Lab 06: Data Importing & Cleaning

Intro Survey

data cleaning
data wrangling
data visualization
survey data

Goals

In this lab, you will…

  • Develop proficiency cleaning survey data
  • Consider implications of question types (e.g., multiple choice, select all that apply, open-ended) on data quality and analysis
  • Wrangle data to create desired visualizations
  • Discover interconnections between data cleaning, analysis, and communication strategies

Getting started

  • Go to our class GitHub repo and download the .qmd file for this lab.
  • Refer back to Lab 01 for instructions on how to get started on a lab.
  • You will work in your Lab 06–07 groups (see Blackboard).

Packages

We will use the tidyverse package for this assignment, and you’ll need lubridate to work with dates. If you wish to use the viridis color palettes, you will need the viridis package as well.

library(tidyverse)
library(viridis)
library(lubridate)

Data

The data come from an intro survey I give my Intro Stats students. Emails and names have been removed for anonymity. We’ll read in the data from a url:

survey <- read_csv("https://docs.google.com/spreadsheets/d/e/2PACX-1vSWWS4oNf69Rhx9COxKH445CXPl2xq7FpyabaMFpib8f9bFBFDuznskYfWIi97e8lQYl-q1M6zZ62RR/pub?output=csv")

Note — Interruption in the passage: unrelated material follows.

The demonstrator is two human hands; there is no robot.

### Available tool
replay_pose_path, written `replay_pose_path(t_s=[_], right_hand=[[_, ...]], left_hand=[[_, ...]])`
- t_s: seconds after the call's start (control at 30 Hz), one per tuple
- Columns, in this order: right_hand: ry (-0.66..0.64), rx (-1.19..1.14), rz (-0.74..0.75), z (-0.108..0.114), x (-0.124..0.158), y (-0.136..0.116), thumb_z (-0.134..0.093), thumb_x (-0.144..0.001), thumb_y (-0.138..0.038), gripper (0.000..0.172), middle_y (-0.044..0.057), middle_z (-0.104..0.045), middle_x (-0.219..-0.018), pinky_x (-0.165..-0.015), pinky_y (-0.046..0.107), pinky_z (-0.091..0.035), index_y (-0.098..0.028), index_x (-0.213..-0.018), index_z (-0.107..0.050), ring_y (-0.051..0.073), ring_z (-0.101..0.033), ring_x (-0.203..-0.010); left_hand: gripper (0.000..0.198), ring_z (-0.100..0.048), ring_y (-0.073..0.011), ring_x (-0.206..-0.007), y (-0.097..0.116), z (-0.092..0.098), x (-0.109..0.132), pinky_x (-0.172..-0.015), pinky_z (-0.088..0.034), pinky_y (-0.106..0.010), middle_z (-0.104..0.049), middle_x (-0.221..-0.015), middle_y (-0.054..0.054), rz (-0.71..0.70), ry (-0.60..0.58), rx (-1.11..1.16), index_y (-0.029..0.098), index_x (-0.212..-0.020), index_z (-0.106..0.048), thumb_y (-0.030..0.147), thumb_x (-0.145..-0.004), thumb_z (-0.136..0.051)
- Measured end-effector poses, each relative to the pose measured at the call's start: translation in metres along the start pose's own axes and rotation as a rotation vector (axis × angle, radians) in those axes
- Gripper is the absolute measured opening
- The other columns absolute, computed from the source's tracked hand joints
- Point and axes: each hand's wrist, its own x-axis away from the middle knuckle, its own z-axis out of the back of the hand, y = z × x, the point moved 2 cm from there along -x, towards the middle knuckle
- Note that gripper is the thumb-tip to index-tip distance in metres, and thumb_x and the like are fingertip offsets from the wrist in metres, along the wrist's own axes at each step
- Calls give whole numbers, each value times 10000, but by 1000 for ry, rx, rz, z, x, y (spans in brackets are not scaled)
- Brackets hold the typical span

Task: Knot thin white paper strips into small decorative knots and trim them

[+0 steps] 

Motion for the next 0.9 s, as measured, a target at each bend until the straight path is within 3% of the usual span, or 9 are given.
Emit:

The data are currently in the form exactly as provided from a Google Form. You will need to take many necessary cleaning steps to get it in a form that is appropriate for analysis.

Exercises

NoteExercise 1
  • Take a look at the column names.
names(survey)
  • Create a vector of new names using c() and save this vector as new_names. You should choose concise and informative names.
new_names <- c("variable_1", "variable_2", ...)
  • Then use the code names(survey) <- new_names to covert the existing column names to the new names.
  • Inspect your data to ensure that survey now has the desired variable names
NoteExercise 2
  • Using the glimpse() function will reveal that many of the variables are stored as characters, including the Timestamp variable.
  • Use the function mdy_hms() inside a mutate() function to convert the timestamp variable to a date.
  • Then create a histogram of this new variable.
  • What does this reveal about the data?
NoteExercise 3

Reproduce the following visualization. Note, you will need to re-order the levels of your year variable.


Hint: theme_light() and the color navyblue were used

NoteExercise 4

What is the distribution of gender in Intro Stats?

  • Create an appropriate visualization.
  • Make decisions about how to clean up the levels and combine as necessary. A case_when() inside a mutate may be useful.
  • Comment on the pros and cons of making this a multiple choice vs open-ended question in a survey.
NoteExercise 5

“On a scale from 1 to 10, how anxious are you about taking MATH 130 - Intro to Statistics?”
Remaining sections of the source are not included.